2018/02/03

2月と言えばパピーボウル!

2013年に書いた記事です。ここで紹介した『パピーボウル』は相変わらずの人気番組で今年もたくさんの人が楽しみにしています。
2018年の今年はこの番組にもちょっと変化がありましたので、それを紹介する前にこの記事を再掲しておこうと思った次第です。

(以下dog actually 2013年2月14日掲載記事より)

(photo by photography by Tricia)

この時期、アメリカには全国規模で大人気の犬のイベントがあるんです。今回はそのお話を。
アメリカの国民的スポーツと言えばアメリカンフットボール。そのプロリーグNFLの王座決定戦「スーパーボウル」が行われるのが2月上旬の日曜日です。スーパーサンデーと呼ばれて、国をあげてのお祭り騒ぎ。そのスーパーボウルの試合中継の裏番組として、スポーツファン以外の人気を集めているのが「パピーボウル」という番組です。

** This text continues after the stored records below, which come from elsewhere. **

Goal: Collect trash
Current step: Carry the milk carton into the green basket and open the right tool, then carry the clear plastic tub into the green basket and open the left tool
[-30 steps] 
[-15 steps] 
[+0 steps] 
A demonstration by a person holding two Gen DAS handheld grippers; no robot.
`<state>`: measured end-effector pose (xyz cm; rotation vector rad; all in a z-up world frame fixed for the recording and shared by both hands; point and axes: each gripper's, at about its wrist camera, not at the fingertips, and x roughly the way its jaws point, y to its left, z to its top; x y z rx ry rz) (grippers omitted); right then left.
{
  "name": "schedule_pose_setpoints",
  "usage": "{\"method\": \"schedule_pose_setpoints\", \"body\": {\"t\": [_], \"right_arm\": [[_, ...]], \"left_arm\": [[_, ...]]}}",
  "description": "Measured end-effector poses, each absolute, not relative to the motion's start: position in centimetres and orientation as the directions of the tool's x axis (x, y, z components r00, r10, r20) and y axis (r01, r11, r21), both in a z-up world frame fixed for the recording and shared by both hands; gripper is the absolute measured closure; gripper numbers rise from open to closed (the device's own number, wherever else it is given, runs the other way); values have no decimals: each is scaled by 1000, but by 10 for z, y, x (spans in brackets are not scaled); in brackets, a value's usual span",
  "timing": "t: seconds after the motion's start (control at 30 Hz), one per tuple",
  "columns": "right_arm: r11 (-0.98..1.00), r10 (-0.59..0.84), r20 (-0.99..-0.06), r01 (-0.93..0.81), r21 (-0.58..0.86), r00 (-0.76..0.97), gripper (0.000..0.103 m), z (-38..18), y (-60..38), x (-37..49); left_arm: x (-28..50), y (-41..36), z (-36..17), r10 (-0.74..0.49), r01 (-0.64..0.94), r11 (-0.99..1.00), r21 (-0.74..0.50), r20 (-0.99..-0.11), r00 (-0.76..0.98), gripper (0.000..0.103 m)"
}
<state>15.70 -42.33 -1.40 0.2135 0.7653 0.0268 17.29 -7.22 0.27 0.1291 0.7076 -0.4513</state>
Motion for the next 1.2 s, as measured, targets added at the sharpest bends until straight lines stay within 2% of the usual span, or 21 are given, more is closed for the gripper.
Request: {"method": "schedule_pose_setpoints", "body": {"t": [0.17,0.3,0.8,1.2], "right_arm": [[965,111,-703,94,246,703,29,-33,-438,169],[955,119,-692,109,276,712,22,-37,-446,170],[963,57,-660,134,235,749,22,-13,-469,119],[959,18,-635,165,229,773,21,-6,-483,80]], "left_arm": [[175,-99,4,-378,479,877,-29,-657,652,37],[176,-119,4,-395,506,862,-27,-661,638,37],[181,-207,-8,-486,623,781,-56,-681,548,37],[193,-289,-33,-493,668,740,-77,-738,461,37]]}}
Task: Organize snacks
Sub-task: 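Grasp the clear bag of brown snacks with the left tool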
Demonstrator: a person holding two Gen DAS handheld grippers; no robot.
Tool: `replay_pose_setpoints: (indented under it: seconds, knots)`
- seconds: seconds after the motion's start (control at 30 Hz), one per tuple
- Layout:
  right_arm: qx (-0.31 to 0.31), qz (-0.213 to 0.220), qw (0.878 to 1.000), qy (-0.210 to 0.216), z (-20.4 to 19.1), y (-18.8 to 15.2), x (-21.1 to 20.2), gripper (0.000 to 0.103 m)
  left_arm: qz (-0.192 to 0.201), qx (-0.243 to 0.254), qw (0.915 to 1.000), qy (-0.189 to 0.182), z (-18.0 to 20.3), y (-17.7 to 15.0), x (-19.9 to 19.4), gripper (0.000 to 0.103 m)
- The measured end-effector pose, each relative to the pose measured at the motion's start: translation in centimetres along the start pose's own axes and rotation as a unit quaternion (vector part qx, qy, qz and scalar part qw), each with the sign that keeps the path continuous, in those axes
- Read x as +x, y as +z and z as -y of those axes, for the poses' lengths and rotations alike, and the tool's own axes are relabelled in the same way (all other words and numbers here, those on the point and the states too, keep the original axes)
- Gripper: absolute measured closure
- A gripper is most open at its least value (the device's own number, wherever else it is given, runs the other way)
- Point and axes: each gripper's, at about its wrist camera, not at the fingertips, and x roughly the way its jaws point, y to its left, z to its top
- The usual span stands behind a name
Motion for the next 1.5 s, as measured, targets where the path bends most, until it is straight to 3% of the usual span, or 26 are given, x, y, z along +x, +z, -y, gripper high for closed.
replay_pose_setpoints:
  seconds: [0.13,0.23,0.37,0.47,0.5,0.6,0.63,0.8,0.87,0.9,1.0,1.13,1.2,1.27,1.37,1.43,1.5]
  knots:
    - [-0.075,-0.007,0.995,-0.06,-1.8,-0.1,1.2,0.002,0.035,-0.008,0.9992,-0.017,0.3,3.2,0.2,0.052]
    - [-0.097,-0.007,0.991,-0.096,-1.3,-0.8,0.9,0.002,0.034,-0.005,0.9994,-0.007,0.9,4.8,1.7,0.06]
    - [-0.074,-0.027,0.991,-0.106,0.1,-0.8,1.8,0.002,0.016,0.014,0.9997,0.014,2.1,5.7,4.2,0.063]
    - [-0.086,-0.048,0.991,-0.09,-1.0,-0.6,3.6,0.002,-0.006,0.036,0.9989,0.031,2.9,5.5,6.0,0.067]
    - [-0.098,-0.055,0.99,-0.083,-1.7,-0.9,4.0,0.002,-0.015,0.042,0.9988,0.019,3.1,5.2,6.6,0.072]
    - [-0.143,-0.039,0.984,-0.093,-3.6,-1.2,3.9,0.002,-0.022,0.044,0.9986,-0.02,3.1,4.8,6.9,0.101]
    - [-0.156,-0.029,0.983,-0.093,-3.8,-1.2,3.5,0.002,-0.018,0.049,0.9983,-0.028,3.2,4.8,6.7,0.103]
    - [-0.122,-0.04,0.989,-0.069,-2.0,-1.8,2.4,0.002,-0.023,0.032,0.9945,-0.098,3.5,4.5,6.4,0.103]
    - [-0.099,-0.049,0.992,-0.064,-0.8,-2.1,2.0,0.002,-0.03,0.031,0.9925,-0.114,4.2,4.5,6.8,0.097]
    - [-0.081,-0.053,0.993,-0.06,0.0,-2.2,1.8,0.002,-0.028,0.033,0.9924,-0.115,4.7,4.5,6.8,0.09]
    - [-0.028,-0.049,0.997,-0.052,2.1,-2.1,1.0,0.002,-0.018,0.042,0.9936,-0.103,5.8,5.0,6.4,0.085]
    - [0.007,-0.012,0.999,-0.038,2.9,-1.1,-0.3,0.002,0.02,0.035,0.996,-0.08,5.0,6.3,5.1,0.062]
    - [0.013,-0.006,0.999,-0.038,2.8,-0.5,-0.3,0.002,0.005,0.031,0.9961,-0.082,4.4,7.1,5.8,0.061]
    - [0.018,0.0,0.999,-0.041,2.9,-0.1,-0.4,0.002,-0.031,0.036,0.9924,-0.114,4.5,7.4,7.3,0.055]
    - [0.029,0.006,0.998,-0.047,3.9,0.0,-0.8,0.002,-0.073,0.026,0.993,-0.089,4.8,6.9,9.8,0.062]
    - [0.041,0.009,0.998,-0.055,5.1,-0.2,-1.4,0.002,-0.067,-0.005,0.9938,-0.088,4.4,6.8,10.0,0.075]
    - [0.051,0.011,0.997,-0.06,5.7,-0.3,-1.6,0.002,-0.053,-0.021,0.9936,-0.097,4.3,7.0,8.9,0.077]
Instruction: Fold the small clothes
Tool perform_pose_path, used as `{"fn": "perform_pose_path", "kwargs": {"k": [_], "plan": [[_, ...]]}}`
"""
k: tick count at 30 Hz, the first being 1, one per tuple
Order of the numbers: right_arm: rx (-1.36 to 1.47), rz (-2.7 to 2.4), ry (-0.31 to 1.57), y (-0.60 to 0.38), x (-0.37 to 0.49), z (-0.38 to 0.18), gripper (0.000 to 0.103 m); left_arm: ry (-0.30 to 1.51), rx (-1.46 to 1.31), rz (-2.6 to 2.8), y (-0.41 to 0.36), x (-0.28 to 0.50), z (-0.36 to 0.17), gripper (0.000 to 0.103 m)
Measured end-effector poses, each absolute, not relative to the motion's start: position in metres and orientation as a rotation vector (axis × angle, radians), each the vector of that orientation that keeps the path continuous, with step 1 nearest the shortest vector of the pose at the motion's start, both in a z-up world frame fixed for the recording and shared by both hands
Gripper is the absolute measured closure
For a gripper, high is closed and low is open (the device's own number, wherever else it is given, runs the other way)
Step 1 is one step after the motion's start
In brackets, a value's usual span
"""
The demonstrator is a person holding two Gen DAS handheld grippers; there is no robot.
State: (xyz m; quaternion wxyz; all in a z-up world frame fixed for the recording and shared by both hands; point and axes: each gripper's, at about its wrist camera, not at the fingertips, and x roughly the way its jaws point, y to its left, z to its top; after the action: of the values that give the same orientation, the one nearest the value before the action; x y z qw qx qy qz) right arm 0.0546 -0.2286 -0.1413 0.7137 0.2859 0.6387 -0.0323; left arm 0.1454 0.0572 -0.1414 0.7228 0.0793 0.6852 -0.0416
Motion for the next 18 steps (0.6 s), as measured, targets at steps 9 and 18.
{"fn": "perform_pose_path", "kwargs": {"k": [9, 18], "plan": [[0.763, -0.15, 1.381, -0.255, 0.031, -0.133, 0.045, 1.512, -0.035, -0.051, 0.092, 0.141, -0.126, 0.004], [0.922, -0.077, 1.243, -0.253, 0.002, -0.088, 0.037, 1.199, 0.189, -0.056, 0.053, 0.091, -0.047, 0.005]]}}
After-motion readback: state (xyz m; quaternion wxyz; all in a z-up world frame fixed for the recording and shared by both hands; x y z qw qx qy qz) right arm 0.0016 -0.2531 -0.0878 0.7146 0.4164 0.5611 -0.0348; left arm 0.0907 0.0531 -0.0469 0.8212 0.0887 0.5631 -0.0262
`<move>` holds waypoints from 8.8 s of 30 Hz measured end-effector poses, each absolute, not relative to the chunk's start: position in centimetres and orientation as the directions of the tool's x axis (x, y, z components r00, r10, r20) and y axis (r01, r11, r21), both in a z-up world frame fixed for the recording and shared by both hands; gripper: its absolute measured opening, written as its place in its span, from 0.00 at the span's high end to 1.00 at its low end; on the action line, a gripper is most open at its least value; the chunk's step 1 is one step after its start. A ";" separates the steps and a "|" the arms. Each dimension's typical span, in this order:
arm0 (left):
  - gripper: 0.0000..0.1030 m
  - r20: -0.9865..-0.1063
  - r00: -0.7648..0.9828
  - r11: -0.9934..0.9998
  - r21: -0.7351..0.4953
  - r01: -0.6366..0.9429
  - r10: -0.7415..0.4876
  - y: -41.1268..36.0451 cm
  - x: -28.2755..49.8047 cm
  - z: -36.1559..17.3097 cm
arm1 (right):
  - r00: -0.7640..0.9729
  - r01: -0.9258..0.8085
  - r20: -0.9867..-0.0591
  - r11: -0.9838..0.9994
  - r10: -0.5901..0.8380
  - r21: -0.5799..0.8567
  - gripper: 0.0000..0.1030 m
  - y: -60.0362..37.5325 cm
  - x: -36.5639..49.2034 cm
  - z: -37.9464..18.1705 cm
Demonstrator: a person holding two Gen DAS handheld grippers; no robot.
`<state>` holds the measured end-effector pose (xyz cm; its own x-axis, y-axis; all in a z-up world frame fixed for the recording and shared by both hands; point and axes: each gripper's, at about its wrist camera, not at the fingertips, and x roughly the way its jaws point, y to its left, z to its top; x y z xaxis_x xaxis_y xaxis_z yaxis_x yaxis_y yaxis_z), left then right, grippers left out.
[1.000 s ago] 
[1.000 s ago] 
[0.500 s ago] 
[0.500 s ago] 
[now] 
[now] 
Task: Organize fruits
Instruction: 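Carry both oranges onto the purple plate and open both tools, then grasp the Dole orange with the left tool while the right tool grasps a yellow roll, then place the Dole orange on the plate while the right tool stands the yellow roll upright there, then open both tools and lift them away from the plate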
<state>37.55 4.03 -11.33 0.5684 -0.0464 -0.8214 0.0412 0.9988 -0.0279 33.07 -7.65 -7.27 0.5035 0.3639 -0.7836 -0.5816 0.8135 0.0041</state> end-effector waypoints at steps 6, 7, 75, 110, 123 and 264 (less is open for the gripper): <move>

パピーボウルは、フットボールのコートを模して作られた室内の遊び場で子犬達が遊ぶ姿を延々と3時間近く流し続ける、という番組です。こうして書くとちょっとバカバカしく聞こえますね(笑)。私も初めて見た時には、ちょっと唖然としました。
ただし、この番組は単純に「きゃ~!子犬かわいい~!」と喜ぶだけのものではないのです。出演する子犬達は皆、アメリカ各地のシェルターから連れて来られた、新しい家族を募集中の犬達です。番組中では8週~15週齢の子犬達のプロフィールや、問い合わせ先のシェルターの情報も紹介されます。
本物のスーパーボウルでは、有名ミュージシャンが出演するハーフタイムショーも見どころのひとつですが、こちらパピーボウルでも子猫達によるハーフタイムショーがあります。子猫達は子犬同様に、遊具やおもちゃで遊んでいるだけですが。もちろん、この猫達もシェルターで家族を募集中の子達です。

つまりパピーボウルは全国ネットのテレビで放送される里親募集番組でもあるのです。子犬達が身を寄せているシェルターでは、放送後に訪問者の数が増えることで、番組に出演した以外の他の犬達にもチャンスが増えることになります。また「ここに動物を提供していない全国の多くのシェルターにも可愛い犬や猫はたくさんいるので、近くのシェルターをぜひ訪ねてみて下さい」という啓蒙活動としての一面もあります。
パピーボウルの放送は今年で9回目を迎えたのですが、番組の人気は年々高まっていて、今年は視聴者数の新記録を達成しました。

出演する小犬は毎年60頭前後、犬達は交代制で少しずつの出演となります。撮影は最長でも30分づつに区切って頻繁に休憩タイムを設け、平均3日をかけて少しずつ撮影されます。これは犬達が疲れないようにとの配慮からです。
テレビや映画に出演する動物達の撮影中の安全については、The American Humane Asociation(AHA アメリカ人道協会)が監視を行うと決められています。パピーボウルの撮影も、もちろん例外ではありません。AHAの他に複数の獣医師、さらにそれぞれの子犬の出身シェルターの担当者立ち会いのもと、撮影はあくまで動物本位で進められます。

さて、こちらは2月3日の放送でMVPを獲得したシュナウザー×ビーグルミックスのマルタの紹介ビデオです。

もっと他の犬達も見たいという方は、こちらの番組サイトでどうぞ→ Animal Planet Puppy Bowl Ⅸ
お遊び感覚で可愛い犬達を見ながら、自然とシェルターにいる動物達へと意識が向かうようにする。こんな楽しい啓蒙活動があるのもいいですよね。